Not that this means cultural organizations will pay everyone now. Jeanne Schultz Angel, president of the Illinois Association of Museums, said “without the volunteer piece, many smaller museums and community historical societies would be unsustainable.” Lynn Osmond said the Architecture Center “could not financially do it” if they paid volunteers.

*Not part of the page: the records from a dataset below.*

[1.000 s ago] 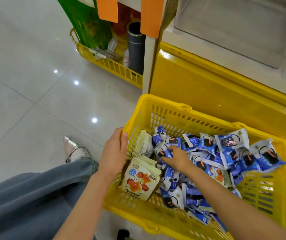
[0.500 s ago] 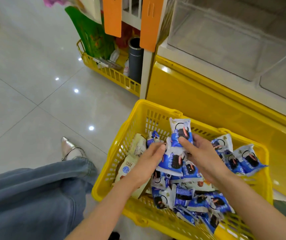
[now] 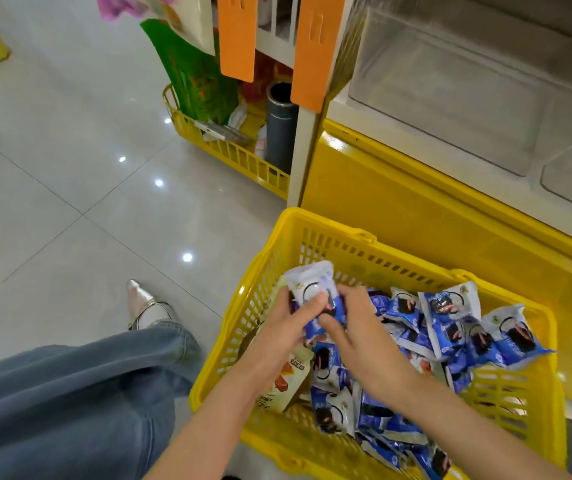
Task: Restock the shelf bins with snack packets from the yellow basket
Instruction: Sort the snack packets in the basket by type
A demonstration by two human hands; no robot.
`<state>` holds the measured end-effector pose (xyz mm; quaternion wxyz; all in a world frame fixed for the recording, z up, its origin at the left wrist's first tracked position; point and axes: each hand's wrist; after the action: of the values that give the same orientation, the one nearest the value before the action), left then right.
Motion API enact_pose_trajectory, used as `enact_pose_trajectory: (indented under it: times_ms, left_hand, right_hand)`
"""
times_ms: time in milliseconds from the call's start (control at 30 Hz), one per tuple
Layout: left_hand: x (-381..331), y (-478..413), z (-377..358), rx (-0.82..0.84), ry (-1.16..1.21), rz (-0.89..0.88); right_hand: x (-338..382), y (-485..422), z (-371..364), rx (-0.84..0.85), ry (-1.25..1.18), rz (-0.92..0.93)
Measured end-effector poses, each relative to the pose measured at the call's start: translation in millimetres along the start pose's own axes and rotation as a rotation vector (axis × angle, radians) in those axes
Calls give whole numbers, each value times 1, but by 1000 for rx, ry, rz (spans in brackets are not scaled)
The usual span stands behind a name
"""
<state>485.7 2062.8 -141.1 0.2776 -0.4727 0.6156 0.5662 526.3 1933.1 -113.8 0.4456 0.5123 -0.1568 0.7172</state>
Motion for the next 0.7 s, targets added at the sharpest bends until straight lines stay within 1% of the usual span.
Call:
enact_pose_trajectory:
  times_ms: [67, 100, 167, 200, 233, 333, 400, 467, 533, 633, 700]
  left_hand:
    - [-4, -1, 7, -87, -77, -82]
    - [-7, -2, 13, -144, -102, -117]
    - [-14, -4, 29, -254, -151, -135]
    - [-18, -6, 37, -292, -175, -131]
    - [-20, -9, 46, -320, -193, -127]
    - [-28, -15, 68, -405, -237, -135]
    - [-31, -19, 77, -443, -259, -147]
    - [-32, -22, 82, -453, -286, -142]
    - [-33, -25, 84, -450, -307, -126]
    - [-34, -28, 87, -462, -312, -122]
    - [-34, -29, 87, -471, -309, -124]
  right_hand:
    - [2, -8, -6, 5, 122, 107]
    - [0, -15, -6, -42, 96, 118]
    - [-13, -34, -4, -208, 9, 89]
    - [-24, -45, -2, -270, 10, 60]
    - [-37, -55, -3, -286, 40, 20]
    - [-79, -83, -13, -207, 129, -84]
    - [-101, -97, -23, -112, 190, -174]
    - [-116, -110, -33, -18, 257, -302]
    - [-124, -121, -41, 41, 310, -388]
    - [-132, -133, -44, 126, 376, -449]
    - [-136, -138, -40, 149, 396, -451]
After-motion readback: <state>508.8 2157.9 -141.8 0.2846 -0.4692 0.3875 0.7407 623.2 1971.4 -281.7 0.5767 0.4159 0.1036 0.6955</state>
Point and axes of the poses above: each hand's wrist, its own y-axis away from the middle knuckle, its own z-axis out of the back of the hand, x = y × z, and after that the axes turned 10 degrees about -y, right-handed
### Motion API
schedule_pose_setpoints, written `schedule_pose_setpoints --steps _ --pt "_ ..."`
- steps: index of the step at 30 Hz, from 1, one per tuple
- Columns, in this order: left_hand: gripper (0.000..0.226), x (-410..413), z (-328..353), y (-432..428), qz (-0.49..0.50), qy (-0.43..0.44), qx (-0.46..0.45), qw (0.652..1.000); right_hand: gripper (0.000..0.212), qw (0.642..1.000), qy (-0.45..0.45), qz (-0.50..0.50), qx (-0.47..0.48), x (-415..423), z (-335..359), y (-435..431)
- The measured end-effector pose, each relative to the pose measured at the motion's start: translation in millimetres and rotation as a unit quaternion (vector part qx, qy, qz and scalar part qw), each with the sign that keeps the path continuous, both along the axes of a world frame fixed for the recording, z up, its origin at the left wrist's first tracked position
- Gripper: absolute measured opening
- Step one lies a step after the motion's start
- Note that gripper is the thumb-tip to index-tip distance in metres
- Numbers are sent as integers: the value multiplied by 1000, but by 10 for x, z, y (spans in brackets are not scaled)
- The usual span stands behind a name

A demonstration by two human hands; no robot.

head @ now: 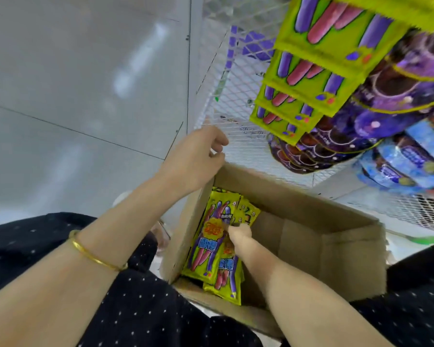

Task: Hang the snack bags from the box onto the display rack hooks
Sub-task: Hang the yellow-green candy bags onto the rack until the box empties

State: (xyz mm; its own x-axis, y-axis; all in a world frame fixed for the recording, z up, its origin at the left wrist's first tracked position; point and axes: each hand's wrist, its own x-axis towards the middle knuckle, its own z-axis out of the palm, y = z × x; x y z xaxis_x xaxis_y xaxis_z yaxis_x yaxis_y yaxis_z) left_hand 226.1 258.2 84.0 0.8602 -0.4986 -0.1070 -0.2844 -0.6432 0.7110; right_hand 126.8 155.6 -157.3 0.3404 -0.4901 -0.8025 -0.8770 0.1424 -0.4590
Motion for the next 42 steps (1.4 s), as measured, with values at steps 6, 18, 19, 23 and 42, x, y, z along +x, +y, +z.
schedule_pose_setpoints --steps 6,18,19,23,42 --pt "22 -14 -60 -9 -2 13 8 1000 40 995 13 101 1 13 -91 11" --pt "61 -178 -102 -222 -24 128 -32 991 13 928 -332 170 1 -360 1439 -903" --pt "52 -228 -76 -263 -34 147 -71 986 14 921 -350 172 7 -366 1584 -940" --pt "21 -432 246 -392 -9 146 -214 966 17 890 -415 188 4 -442 2099 -1029" --pt "6 -565 3202 -504 -61 -51 -348 934 46 546 -709 172 -412 -329 5304 -939"
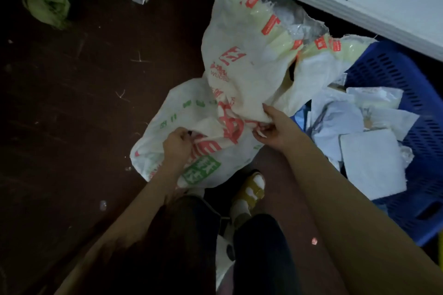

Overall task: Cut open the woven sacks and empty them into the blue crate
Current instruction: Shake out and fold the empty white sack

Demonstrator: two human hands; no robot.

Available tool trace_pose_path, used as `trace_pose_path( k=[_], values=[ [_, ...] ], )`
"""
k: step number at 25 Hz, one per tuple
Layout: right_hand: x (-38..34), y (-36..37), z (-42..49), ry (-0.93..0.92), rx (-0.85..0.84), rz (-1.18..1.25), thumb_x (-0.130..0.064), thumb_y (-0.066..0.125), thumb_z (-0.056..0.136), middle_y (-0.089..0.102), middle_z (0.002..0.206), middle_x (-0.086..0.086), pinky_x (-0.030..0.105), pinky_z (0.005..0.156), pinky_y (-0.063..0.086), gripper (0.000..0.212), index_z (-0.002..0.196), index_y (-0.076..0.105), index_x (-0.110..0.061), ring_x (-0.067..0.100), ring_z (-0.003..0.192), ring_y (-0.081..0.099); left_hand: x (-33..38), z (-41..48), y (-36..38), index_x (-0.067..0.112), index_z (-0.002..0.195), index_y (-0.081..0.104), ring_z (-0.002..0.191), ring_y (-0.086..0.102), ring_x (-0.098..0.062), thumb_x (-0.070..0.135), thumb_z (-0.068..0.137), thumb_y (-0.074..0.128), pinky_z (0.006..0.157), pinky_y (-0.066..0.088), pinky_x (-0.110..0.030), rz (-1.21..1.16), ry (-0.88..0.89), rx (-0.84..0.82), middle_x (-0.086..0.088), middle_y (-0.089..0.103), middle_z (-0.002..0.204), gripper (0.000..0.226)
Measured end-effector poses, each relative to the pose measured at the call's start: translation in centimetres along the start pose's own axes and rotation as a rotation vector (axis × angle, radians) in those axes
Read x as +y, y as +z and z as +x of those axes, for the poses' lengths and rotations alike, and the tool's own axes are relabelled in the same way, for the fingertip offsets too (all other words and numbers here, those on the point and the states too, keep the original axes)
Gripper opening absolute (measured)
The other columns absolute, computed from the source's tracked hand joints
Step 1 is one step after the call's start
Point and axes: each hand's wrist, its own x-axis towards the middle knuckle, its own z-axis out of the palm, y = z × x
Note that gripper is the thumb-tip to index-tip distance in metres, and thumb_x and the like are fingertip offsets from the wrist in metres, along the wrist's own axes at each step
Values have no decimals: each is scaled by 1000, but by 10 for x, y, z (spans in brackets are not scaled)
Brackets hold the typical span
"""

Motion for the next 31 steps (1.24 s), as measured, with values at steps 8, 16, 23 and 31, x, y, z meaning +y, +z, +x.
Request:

As for the former docents of the Art Institute of Chicago?

Gigi Vaffis still hopes to be reinstated; she said that conversations have evolved between Art Institute docents and the museum in the past few months “to a more positive place.” Others are not so sure where this is going. Joy Daskal had been at the Art Institute for 21 years (and 23 at the MCA). She liked the direction the docent program was moving. “It was no longer top down. It was ‘This is your place. You tell me what you want out of this.’ Which was a huge difference” from when she started. She said she knew things were changing and paid docents were probable. She was even co-chair of the docent’s diversity committee; she cringed at how the docents became a right-wing cause célèbre. She said she’s been asked to sit on a new advisory council tasked with shaping the future of its volunteer educator program. (Five former docents have already joined the council.)

She plans to return to the fold. “But then, I’m not sure how it will look now, and I’m guessing, truly, no one else at the museum does, either.”